= What you are asked to do =
Word for word, print the entries that follow.

(Records from a data collection)
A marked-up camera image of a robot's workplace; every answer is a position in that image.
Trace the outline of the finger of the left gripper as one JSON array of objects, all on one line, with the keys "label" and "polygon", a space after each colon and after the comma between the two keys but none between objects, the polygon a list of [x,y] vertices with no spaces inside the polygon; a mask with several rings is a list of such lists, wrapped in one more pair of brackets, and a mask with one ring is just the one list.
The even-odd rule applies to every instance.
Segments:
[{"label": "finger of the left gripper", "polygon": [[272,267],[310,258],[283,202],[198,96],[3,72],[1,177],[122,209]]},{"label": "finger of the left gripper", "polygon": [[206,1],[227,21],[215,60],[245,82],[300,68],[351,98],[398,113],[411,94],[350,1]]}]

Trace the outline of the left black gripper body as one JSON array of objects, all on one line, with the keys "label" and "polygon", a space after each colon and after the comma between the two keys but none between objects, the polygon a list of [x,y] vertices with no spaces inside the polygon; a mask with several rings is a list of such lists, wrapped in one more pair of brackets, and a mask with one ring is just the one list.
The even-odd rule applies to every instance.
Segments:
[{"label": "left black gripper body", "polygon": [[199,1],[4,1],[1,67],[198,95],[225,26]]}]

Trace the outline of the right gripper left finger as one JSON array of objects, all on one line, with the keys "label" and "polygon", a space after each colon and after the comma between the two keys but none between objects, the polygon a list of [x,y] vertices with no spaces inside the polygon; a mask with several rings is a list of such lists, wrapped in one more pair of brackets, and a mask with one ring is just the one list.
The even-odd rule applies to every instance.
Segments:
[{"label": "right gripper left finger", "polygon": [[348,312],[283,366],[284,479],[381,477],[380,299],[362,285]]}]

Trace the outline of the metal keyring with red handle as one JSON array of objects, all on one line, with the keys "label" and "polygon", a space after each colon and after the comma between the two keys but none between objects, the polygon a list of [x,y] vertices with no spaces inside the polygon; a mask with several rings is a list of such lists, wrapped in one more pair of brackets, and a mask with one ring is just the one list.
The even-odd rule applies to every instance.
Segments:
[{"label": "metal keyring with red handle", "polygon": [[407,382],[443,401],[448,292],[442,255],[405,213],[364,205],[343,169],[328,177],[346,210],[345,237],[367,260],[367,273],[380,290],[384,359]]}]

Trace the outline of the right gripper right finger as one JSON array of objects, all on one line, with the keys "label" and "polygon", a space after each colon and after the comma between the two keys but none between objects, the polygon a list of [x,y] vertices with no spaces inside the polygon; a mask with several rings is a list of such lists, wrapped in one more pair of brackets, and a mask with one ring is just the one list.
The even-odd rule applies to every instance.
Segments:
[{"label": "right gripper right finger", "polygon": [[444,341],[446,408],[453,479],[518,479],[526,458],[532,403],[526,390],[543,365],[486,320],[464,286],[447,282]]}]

= Answer to this task =
A marked-up camera image of a robot's workplace; every answer is a position in that image.
Trace the outline of the finger of the left gripper as one JSON array of objects, all on one line, with the keys "label" and "polygon", a space after each colon and after the comma between the two keys but none between objects, the polygon a list of [x,y] vertices with no spaces inside the polygon; a mask with several rings is a list of such lists, wrapped in one more pair of brackets, and a mask with one ring is just the one list.
The even-odd rule applies to every instance.
Segments:
[{"label": "finger of the left gripper", "polygon": [[272,267],[310,258],[283,202],[198,96],[3,72],[1,177],[122,209]]},{"label": "finger of the left gripper", "polygon": [[206,1],[227,21],[215,60],[245,82],[300,68],[351,98],[398,113],[411,94],[350,1]]}]

Trace the outline of the left black gripper body as one JSON array of objects, all on one line, with the keys "label" and "polygon", a space after each colon and after the comma between the two keys but none between objects, the polygon a list of [x,y] vertices with no spaces inside the polygon; a mask with several rings is a list of such lists, wrapped in one more pair of brackets, and a mask with one ring is just the one list.
The even-odd rule applies to every instance.
Segments:
[{"label": "left black gripper body", "polygon": [[199,1],[4,1],[1,67],[198,95],[225,26]]}]

Trace the outline of the right gripper left finger as one JSON array of objects, all on one line, with the keys "label" and "polygon", a space after each colon and after the comma between the two keys but none between objects, the polygon a list of [x,y] vertices with no spaces inside the polygon; a mask with several rings is a list of such lists, wrapped in one more pair of brackets, and a mask with one ring is just the one list.
The even-odd rule applies to every instance.
Segments:
[{"label": "right gripper left finger", "polygon": [[348,312],[283,366],[284,479],[381,477],[380,299],[362,285]]}]

Trace the outline of the metal keyring with red handle as one JSON array of objects, all on one line, with the keys "label" and "polygon", a space after each colon and after the comma between the two keys but none between objects, the polygon a list of [x,y] vertices with no spaces inside the polygon; a mask with several rings is a list of such lists, wrapped in one more pair of brackets, and a mask with one ring is just the one list.
The even-odd rule applies to every instance.
Segments:
[{"label": "metal keyring with red handle", "polygon": [[407,382],[443,401],[448,292],[442,255],[405,213],[364,205],[343,169],[328,177],[346,210],[345,237],[367,260],[367,273],[380,290],[384,359]]}]

Trace the outline of the right gripper right finger as one JSON array of objects, all on one line, with the keys "label" and "polygon", a space after each colon and after the comma between the two keys but none between objects, the polygon a list of [x,y] vertices with no spaces inside the polygon; a mask with several rings is a list of such lists, wrapped in one more pair of brackets, and a mask with one ring is just the one list.
The even-odd rule applies to every instance.
Segments:
[{"label": "right gripper right finger", "polygon": [[444,341],[446,408],[453,479],[518,479],[526,458],[532,403],[526,390],[543,365],[486,320],[464,286],[447,282]]}]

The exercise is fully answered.